So what makes a successful brand story? Which kinds of stories best connect people with different brands? Computer Arts deputy editor Julia Sagar caught up with Legorburu after his presentation here at Designyatra to find out more. Here's what he had to say…

Gaston Legorburu on stage at Kyoorius Digiyatra, part of the three-day Designyatra conference

Gaston Legorburu on stage at Kyoorius Digiyatra, part of the three-day Designyatra conference

"In brand planning, story plays a big role," Legorburu begins. "There are some story types that work better in connecting people to companies than others. The whole idea of the hero's journey is something I really believe in - it's great for branding."

"The hero's journey is… Star Wars is the hero's journey. It starts with a seemingly helpless individual who has some ideals and sees an injustice in the world, but feels powerless to do anything about it. Then they meet someone, a mentor, who makes them believe that there's a way, and then gives them a gift. They then go through a journey of discovery, with ups and downs. They get to a point where they fight the evil, overcome the evil and now they're the hero. That's Star Wars; that's the hero's journey.

Brands need to stop playing hero

"Think about that in the context of a brand," he continues, citing Toms Shoes as a working example of the 'consumer as hero/brand as mentor' philosophy. Every time the Santa Monica-based company sells a pair of shoes, a pair is given to an impoverished child.

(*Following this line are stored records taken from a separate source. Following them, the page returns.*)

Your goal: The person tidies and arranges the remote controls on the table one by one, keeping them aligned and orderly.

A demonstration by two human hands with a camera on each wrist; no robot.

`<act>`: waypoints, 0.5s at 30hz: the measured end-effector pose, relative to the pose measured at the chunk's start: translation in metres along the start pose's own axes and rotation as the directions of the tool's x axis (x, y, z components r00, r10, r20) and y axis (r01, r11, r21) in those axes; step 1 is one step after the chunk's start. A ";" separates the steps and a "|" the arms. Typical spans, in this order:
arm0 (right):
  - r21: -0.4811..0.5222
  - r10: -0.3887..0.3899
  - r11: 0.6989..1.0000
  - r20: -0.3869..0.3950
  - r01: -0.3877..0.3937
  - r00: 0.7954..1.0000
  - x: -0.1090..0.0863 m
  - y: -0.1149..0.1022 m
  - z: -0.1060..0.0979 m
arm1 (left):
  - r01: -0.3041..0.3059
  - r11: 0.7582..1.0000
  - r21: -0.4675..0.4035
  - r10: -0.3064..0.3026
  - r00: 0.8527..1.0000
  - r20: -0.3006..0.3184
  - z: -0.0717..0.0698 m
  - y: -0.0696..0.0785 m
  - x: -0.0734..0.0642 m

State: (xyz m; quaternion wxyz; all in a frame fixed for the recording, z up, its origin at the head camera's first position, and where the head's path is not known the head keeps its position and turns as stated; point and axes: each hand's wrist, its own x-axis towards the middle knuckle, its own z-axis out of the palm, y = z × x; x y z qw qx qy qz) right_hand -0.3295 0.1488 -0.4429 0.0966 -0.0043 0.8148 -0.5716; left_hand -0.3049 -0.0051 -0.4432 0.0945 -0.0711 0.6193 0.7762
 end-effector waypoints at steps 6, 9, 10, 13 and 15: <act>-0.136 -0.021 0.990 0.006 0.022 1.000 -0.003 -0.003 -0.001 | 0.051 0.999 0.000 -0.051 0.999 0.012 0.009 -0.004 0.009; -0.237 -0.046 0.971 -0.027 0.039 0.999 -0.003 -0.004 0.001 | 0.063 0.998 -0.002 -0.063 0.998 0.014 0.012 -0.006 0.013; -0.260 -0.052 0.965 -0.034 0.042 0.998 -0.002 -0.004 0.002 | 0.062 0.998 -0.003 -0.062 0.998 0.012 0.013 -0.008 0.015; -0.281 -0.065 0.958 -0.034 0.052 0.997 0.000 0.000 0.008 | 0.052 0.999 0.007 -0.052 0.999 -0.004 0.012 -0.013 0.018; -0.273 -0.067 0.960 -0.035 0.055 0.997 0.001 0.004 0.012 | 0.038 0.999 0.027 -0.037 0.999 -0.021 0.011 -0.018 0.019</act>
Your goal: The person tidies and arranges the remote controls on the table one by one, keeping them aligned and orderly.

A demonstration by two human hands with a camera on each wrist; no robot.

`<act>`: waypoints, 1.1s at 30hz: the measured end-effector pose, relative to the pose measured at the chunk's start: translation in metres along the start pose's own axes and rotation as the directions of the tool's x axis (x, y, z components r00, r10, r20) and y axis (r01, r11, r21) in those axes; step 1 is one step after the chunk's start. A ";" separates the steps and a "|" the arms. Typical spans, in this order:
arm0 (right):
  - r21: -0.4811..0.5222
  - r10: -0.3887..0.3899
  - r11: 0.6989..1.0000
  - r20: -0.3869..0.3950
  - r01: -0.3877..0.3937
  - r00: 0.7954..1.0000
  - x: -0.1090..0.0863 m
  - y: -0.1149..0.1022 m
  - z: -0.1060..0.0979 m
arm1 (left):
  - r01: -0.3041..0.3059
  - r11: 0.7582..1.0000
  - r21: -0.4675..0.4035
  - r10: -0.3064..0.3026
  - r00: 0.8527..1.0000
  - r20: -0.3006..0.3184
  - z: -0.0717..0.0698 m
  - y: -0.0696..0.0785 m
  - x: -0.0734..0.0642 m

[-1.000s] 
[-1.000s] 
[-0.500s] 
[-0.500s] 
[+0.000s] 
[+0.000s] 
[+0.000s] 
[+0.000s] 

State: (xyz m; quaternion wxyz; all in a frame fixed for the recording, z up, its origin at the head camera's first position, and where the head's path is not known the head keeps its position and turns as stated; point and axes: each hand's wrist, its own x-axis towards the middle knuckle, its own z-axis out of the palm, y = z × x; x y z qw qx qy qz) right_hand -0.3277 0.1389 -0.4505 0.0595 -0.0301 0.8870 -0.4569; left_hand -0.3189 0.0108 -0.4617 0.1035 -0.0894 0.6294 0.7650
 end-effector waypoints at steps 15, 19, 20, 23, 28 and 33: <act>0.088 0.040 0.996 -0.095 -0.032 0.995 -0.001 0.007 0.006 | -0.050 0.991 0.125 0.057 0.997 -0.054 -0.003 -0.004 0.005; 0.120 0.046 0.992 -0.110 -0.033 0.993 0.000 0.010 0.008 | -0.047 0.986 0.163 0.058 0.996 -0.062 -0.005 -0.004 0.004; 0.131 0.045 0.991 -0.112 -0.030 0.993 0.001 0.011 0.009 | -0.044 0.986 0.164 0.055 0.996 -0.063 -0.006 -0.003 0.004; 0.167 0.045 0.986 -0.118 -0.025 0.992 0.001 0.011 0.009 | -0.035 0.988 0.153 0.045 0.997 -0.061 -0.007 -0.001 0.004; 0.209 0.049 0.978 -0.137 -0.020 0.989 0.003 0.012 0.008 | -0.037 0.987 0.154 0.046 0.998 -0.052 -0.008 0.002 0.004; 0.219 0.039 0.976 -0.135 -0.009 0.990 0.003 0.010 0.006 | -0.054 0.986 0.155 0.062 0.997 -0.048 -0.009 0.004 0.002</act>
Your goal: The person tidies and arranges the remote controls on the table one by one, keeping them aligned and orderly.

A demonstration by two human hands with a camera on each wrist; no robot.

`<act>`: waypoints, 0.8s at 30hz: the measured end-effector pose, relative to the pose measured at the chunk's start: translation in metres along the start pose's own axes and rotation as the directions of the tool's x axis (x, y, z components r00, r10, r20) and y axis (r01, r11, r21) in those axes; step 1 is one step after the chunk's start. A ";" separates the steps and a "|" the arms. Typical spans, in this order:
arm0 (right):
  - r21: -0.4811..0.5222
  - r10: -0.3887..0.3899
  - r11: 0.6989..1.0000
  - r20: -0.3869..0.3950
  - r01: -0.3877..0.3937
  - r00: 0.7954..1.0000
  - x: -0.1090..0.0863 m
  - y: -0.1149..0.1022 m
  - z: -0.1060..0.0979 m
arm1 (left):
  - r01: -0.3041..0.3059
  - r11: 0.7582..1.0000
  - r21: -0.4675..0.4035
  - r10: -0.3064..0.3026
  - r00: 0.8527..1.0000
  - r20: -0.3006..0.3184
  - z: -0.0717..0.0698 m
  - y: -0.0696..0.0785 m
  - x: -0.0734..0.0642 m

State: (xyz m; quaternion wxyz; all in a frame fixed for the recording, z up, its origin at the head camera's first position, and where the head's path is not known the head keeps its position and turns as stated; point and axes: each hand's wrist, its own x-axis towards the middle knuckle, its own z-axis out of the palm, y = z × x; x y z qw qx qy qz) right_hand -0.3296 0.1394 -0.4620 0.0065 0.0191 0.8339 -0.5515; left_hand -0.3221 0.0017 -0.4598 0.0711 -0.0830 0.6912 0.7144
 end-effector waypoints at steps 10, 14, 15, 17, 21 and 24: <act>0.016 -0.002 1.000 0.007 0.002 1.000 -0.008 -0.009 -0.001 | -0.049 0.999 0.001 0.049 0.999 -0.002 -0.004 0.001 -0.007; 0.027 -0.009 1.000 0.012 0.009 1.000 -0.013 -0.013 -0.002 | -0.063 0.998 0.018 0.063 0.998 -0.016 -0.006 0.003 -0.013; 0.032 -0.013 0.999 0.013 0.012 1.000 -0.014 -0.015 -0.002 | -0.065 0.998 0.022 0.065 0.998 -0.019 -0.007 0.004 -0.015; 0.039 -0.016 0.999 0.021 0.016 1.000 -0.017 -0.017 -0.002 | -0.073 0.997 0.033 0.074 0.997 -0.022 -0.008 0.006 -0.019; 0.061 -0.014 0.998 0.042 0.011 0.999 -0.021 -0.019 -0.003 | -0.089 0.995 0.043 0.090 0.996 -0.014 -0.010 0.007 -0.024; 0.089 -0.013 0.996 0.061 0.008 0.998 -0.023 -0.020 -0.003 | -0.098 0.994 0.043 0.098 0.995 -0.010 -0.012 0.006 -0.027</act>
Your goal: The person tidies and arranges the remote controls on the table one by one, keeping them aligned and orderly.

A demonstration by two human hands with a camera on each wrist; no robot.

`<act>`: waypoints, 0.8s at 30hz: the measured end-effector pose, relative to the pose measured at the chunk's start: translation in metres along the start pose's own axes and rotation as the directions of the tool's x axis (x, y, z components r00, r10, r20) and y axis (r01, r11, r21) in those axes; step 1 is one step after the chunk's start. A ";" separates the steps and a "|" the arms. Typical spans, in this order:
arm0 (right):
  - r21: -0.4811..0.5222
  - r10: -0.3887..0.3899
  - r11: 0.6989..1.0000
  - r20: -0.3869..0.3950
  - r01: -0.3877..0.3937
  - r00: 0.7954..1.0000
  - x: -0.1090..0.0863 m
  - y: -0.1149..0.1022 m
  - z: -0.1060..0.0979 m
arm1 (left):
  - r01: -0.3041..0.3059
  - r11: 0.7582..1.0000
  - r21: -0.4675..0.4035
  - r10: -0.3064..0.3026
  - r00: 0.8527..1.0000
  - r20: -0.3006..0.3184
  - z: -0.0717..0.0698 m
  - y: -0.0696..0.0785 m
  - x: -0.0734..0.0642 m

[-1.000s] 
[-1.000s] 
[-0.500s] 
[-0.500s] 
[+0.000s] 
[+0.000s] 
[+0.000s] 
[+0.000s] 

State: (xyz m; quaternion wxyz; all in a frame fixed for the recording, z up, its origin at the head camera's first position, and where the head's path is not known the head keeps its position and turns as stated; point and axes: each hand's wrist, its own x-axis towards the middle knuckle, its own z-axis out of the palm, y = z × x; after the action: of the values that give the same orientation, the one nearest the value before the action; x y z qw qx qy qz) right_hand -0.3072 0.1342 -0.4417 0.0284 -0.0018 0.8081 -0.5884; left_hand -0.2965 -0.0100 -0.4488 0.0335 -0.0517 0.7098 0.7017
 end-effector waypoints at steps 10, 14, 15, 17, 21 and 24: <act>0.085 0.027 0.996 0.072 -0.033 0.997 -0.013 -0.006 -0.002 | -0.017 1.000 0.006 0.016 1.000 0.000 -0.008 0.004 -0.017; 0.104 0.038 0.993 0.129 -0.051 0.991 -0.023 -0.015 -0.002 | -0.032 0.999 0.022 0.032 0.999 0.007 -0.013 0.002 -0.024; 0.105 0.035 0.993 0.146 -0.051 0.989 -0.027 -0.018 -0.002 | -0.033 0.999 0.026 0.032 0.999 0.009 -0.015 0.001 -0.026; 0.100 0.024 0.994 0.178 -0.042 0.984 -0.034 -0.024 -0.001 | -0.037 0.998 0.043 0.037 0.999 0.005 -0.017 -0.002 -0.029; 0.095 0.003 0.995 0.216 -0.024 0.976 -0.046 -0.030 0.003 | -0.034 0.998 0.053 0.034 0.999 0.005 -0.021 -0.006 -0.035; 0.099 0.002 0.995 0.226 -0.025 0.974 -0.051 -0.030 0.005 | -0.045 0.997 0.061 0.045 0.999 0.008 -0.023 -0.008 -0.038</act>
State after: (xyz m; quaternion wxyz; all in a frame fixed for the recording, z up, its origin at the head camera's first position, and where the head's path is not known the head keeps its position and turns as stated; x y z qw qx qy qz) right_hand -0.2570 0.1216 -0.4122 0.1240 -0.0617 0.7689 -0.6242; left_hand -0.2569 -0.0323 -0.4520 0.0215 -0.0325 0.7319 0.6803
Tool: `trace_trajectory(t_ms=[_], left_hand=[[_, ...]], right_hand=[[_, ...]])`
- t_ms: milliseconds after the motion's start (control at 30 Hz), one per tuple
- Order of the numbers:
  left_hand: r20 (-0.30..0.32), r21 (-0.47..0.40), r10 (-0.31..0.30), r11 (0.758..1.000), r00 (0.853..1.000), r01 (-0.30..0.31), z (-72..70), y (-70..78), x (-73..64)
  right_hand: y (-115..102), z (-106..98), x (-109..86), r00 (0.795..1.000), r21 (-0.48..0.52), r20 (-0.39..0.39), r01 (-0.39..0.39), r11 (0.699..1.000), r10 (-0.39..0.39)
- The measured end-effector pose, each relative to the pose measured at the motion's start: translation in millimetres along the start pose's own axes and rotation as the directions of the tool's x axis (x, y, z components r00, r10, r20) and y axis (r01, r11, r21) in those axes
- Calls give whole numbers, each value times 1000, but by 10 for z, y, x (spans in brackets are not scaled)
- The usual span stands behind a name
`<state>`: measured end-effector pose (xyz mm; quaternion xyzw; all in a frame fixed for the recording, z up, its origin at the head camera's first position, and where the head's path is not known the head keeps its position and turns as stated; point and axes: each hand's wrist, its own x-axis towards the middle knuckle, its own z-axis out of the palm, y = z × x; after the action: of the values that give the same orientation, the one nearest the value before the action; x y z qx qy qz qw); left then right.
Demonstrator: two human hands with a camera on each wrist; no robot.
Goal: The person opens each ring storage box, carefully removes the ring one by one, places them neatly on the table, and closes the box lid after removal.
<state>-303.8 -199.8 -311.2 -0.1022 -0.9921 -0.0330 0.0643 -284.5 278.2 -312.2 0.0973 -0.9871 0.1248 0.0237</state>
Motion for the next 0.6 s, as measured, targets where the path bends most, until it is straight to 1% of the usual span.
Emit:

"It's the perfect example," he says. "So the hero is you. And you want to do better in the world, but what can you really do? You admire some people who do more than you do, you try to do some things yourself, but how much can you really do?"

Making connections

"But now you can wear these ugly shoes, and you feel really great because you know – and you're also showing to the world – that you're doing something. So you've just been given a gift that helps you deal with something; that's part of your ethics, right?

"The hero in that story is you. The mentor is Toms Shoes. That's a phenomenal model today! And that's what I think makes for real successful brand stories."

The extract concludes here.